The next step was to list all of the assumptions that our solutions would rely on and test the most important ones. In an ideal setting, we would have gone through them all, moving from the most important to the least, until we had substantial evidence that our proposed solution was the right one. But settings are rarely ideal and, instead, due to a number of constraints, we only tested our most important one: Users will go out of their way to find, click on, and read a feedback guide. To test this, we performed a classic smoke-screen test: The main developer on the team would implement a link labelled “Formatting help,” that would take anyone who clicked on it to a Google Form with some simple questions that would help us gauge interest. The form allowed respondents to vote on whether or not they would be in favor of a formatting guide, but, knowing this would likely not yield statistically significant results, we measured the number of users who clicked on the formatting guide link against unique sessions on the website. This allowed us to validate, with a fair degree of certainty, that users had interest in and could find the link to the formatting guide.

Then came the fun parts: UI design and implementation. To cut down on production time and maintain consistency, I was careful to use existing elements of the site’s UI. Production, including content, took less than a week.
So now what? The feature has been implemented; the problem has been addressed, right? Well... no. New features pretty much always need to be tested, so we put our beloved formatting guide back through the wringer via remote usability testing. We uncovered a few bugs and usability issues, which we addressed according to severity, but for the most part it seemed to be in good shape.
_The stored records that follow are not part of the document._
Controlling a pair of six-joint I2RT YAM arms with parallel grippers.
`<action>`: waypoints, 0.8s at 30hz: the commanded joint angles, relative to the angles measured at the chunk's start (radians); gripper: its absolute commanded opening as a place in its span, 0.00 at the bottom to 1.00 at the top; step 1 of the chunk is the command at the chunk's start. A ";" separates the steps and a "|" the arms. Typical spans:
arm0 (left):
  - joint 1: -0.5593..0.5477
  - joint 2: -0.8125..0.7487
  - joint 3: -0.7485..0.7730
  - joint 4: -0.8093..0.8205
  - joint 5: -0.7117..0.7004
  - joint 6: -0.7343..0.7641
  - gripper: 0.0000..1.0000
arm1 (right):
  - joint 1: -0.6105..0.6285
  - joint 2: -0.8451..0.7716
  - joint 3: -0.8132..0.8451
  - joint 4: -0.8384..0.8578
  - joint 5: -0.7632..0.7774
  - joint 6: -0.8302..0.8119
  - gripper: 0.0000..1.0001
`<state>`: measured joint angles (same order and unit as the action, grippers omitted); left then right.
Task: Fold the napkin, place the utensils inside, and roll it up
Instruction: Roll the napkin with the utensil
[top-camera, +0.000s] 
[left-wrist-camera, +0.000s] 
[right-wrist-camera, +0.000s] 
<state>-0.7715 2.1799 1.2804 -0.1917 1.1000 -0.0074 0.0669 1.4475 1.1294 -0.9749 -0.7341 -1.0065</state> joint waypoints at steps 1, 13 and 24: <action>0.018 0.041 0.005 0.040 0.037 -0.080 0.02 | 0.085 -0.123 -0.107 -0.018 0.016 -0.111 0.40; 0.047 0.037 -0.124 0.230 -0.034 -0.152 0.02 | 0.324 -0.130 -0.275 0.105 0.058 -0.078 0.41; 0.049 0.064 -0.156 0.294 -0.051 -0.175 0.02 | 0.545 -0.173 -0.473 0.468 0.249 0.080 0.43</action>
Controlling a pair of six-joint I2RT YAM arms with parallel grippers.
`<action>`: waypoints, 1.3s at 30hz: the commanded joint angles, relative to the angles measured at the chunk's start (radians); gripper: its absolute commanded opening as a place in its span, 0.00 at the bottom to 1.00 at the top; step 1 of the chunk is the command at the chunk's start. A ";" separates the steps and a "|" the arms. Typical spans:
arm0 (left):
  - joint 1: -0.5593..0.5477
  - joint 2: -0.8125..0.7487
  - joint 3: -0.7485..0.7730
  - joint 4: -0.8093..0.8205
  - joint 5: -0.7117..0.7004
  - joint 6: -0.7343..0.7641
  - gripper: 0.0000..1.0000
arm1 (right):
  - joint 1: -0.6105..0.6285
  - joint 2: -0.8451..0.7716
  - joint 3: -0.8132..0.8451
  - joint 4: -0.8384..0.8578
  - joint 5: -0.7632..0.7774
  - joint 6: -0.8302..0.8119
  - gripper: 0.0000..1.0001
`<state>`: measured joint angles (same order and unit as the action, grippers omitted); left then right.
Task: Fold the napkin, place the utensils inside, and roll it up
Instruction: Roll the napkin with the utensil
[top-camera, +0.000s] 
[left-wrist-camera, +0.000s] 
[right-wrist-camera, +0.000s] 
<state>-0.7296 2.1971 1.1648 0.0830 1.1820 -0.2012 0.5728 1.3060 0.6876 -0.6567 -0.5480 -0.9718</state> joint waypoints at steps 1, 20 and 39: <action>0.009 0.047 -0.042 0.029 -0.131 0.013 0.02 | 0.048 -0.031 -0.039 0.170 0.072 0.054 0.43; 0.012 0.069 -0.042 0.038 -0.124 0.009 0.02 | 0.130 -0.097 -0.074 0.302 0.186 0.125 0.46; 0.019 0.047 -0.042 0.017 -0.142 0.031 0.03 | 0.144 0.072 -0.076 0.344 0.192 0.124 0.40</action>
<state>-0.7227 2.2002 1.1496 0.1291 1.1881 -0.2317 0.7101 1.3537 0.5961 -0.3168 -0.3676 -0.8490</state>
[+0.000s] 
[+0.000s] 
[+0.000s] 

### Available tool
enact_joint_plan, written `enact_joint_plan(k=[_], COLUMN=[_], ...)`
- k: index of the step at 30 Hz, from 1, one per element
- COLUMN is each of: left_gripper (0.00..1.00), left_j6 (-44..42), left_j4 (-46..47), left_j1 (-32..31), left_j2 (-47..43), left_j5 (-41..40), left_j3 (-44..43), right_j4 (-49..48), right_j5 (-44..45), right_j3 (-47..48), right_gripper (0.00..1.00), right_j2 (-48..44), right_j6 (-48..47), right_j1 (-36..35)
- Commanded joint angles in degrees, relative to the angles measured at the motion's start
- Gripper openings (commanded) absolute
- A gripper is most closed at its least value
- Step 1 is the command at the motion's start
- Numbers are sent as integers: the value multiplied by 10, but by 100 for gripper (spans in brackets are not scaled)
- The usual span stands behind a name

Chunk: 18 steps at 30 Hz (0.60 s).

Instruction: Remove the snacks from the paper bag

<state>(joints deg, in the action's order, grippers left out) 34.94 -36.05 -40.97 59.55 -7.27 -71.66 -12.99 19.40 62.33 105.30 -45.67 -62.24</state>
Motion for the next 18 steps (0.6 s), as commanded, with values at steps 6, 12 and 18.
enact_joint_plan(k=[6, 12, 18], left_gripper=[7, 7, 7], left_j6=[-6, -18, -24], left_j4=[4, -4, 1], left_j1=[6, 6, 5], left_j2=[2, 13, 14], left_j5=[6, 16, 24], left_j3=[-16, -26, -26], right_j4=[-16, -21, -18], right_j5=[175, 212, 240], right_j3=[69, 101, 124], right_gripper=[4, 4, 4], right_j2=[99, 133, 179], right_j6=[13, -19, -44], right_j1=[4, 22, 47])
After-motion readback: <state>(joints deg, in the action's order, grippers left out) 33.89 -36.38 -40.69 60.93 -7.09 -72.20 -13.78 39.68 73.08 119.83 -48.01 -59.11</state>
The work that remains to be done on the formatting guide is to continuously track its use via a usability widget I particularly enjoy called Hotjar, which, amongst other things, gathers user ratings and comments to create a more general like-ability score that’s not so different from a Net Promoter Score. This, of course, helps us learn what we are doing well and what we are doing poorly, but it also sometimes reveals new opportunities worth pursuing.

We are still at the beginning of the measure phase of the feedback guide, but in the weeks since implementation, we have seen an average 0.3 (out of a total 5.0) increase on Hotjar. User retention is a bit of lagging indicator, meaning we may never have a clear picture of the formatting guide’s effect on it—any number of factors can cause a random spike or dip—but we know from experience that reducing friction, especially in high-use areas of a product, often improve user retention rates. The key to maintaining forward progress on a metric like user retention, that is so heavily dependent on subjective experience, is finding ways to gather the right kinds of feedback and responding to it in ways that make users happy.

Ultimately, this experience was a very productive one for everyone involved, and I feel strongly that we moved the company toward a 3/5 on design maturity, evidenced by the team’s enthusiastic embrace of—and leadership’s strategic shift toward—a more user-guided approach to product and business. If I had to do it over again, I would have made a bigger push early on for establishing KPI’s and systems for measuring them. It became clear throughout the process that I could holler and shout about clunky user journeys and buggy site interactions until my throat was sore, but that what the team responded to was seeing evidence for themselves via quantitative data and recorded usability sessions.